TASK DIRECTIONS: Please return every line of the records that contains the word "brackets".

Records from a collection:
· · · ·
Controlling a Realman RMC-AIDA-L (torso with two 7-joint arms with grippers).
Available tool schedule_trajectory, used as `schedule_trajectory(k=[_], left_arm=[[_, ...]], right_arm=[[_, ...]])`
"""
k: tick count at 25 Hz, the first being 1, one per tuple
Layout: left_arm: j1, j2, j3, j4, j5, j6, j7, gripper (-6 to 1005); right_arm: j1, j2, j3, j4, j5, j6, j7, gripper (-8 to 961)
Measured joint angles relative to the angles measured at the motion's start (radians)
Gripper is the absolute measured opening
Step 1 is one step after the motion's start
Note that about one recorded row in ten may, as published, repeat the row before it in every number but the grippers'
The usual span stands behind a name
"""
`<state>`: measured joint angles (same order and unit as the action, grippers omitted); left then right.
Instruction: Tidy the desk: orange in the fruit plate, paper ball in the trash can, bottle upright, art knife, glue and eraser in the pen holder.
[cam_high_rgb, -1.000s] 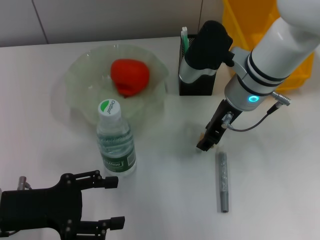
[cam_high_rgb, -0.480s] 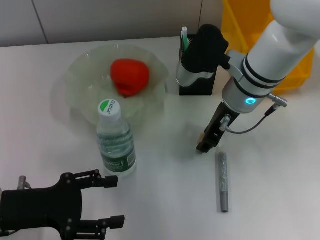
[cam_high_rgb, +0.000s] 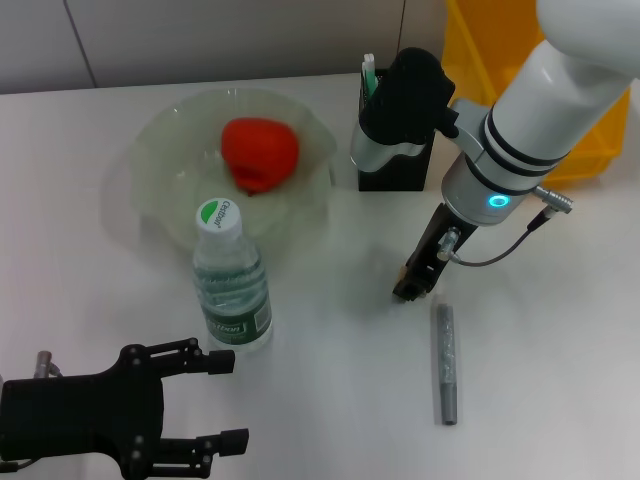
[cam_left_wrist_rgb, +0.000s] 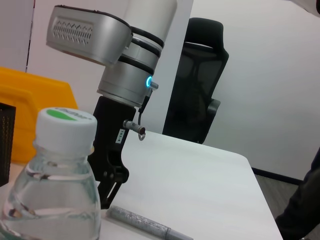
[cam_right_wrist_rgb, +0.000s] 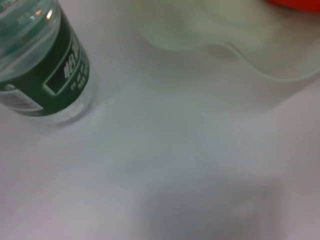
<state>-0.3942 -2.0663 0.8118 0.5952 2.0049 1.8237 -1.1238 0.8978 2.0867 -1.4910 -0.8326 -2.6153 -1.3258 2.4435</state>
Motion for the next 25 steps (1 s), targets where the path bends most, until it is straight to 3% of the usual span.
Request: schedule_trajectory(k=[15,20,25], left_arm=[[-0.002,0.002,0.0,0.002,0.0,-0.005,-0.001,815],[-0.004,0.003,0.0,0.0,0.0,-0.006,0.0,815],[-0.005,0.003,-0.001,0.0,0.0,-0.007,0.0,815]], right_arm=[[0.019,-0.002,0.002,0.036,-0.004,0.002,0.008,279],[-0.012,-0.007,0.036,-0.082,-0.008,-0.053,0.014,262],[-0.046,-0.01,0.139,-0.282,-0.061,-0.123,0.015,257]])
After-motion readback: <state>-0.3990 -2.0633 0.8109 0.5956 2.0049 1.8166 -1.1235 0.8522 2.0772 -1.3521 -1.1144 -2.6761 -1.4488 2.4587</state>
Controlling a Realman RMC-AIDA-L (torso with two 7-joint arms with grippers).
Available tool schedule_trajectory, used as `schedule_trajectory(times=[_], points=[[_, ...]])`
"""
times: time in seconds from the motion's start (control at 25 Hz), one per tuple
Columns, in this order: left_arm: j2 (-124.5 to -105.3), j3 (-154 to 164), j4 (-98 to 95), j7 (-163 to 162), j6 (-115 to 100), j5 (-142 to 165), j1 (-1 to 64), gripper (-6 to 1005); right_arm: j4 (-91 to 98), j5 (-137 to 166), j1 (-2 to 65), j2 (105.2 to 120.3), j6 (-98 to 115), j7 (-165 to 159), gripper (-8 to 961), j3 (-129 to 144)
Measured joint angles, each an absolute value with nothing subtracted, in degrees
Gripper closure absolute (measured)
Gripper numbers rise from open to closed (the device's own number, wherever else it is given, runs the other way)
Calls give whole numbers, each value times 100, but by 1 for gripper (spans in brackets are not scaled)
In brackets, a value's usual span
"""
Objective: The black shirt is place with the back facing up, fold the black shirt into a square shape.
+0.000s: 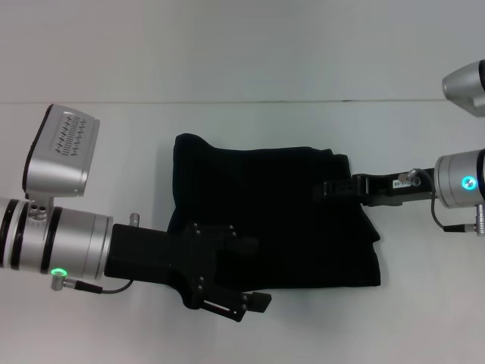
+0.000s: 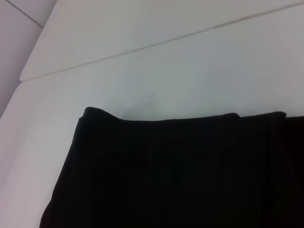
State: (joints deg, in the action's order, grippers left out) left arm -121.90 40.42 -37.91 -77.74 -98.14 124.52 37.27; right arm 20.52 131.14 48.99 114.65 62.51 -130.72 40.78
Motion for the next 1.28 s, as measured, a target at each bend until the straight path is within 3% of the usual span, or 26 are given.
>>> schedule_trajectory(times=[0.68,0.88,1.0,1.28], points=[[-12183,4019,-3790,-7769,-9702,12470,3759,51,1968,13061,4967,11642,5954,-13077,93,4112],[-12170,3997,-3810,-7769,-9694,12472,3761,50,1969,13048,4985,11700,5796,-13056,317,4093],[-12160,3997,-3811,-7769,-9657,12472,3759,50,1968,13038,4985,11710,5740,-13045,569,4089],[-12127,4020,-3784,-7777,-9582,12472,3751,60,1968,13025,4992,11734,5696,-13027,807,4087]])
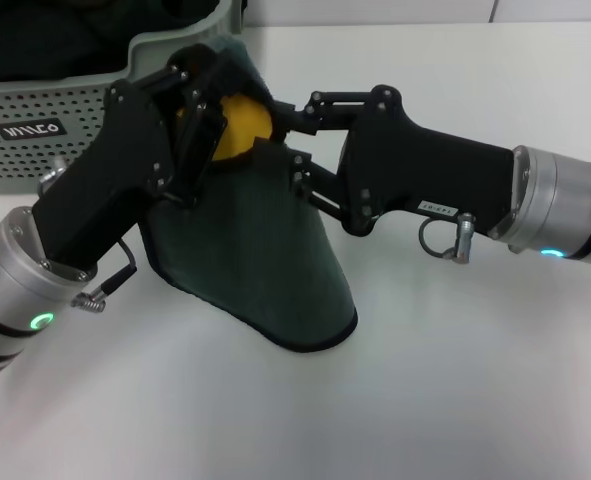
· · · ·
ANSWER TO THE PROBLEM:
Calls give whole numbers, each value times 100, but by 1 for gripper (spans in brackets are not scaled)
In brackets, a value's usual span

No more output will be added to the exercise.